Up to and including the line that contains "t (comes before", write out each line of the material from its first line, exactly.
::: Information supplied :::
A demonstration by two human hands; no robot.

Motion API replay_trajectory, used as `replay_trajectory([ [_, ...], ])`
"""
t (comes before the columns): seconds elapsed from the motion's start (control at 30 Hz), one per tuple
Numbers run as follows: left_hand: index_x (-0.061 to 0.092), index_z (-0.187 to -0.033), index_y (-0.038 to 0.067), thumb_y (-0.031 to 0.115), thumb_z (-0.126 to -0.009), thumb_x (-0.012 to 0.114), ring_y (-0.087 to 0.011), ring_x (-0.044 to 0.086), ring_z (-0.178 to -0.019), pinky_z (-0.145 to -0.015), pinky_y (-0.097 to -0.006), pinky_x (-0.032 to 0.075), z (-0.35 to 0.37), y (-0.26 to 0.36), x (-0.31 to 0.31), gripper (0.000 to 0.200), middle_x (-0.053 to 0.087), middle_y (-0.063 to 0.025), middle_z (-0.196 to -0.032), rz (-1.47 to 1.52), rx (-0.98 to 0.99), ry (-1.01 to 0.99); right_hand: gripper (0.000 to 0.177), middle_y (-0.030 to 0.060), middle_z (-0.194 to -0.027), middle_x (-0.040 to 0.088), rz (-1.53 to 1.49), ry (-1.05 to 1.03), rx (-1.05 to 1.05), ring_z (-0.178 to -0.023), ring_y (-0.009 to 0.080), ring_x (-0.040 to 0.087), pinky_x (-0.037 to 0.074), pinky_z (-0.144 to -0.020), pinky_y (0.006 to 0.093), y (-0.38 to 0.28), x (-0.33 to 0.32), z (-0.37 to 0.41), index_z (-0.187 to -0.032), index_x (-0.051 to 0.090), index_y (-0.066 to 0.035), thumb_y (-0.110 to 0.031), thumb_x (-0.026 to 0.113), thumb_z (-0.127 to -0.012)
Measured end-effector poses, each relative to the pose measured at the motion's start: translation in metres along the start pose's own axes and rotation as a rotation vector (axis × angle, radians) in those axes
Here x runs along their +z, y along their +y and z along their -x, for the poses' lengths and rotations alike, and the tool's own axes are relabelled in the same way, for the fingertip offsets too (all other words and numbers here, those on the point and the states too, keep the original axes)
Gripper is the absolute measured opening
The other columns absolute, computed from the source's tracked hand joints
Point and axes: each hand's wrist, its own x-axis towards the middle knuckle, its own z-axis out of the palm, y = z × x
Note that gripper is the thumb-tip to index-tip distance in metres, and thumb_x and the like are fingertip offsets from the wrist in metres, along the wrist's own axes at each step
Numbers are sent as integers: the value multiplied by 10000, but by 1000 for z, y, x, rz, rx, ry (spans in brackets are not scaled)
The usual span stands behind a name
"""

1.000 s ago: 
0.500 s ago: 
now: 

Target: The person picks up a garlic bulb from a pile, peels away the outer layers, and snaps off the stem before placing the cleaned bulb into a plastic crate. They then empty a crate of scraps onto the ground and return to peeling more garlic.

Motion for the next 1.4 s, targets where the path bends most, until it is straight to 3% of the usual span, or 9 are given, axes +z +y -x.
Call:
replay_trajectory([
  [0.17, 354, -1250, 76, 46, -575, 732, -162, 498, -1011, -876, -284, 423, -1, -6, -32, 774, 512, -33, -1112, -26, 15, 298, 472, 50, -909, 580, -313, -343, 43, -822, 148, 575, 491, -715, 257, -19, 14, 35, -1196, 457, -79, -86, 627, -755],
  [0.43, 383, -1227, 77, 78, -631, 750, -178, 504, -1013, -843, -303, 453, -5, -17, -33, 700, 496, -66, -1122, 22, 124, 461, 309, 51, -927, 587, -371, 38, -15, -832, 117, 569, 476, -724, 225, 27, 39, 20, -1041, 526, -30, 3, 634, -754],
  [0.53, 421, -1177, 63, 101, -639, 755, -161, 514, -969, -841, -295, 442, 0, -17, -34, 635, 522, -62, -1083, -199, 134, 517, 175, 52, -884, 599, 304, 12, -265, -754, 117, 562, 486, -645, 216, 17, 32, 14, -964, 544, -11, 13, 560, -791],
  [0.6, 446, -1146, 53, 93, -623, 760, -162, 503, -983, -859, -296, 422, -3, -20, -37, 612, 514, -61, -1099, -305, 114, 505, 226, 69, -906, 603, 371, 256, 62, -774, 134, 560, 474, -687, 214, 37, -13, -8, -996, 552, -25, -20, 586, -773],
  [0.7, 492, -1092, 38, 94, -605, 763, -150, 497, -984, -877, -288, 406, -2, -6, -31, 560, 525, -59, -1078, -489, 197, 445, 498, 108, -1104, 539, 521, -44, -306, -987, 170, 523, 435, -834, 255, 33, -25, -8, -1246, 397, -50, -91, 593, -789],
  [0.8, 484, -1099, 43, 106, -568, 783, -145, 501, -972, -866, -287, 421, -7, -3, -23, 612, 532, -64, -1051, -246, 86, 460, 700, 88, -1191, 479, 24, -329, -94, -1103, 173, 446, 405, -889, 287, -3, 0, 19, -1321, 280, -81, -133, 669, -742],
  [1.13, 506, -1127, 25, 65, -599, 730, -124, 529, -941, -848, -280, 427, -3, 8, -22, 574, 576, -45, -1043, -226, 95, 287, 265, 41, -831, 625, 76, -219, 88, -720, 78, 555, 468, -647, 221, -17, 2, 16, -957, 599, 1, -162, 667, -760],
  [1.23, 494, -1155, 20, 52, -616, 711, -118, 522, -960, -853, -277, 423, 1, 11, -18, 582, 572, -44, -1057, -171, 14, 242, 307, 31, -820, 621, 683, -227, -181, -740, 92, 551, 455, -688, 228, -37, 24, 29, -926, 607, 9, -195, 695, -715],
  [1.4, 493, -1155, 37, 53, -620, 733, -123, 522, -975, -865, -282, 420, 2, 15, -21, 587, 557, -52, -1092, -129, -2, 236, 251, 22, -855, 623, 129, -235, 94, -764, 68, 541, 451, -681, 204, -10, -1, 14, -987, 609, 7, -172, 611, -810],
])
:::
> [Exercise solution]:
A demonstration by two human hands; no robot.

Motion API replay_trajectory, used as `replay_trajectory([ [_, ...], ])`
"""
t (comes before the columns): seconds elapsed from the motion's start (control at 30 Hz), one per tuple

The work on this exercise has been completed.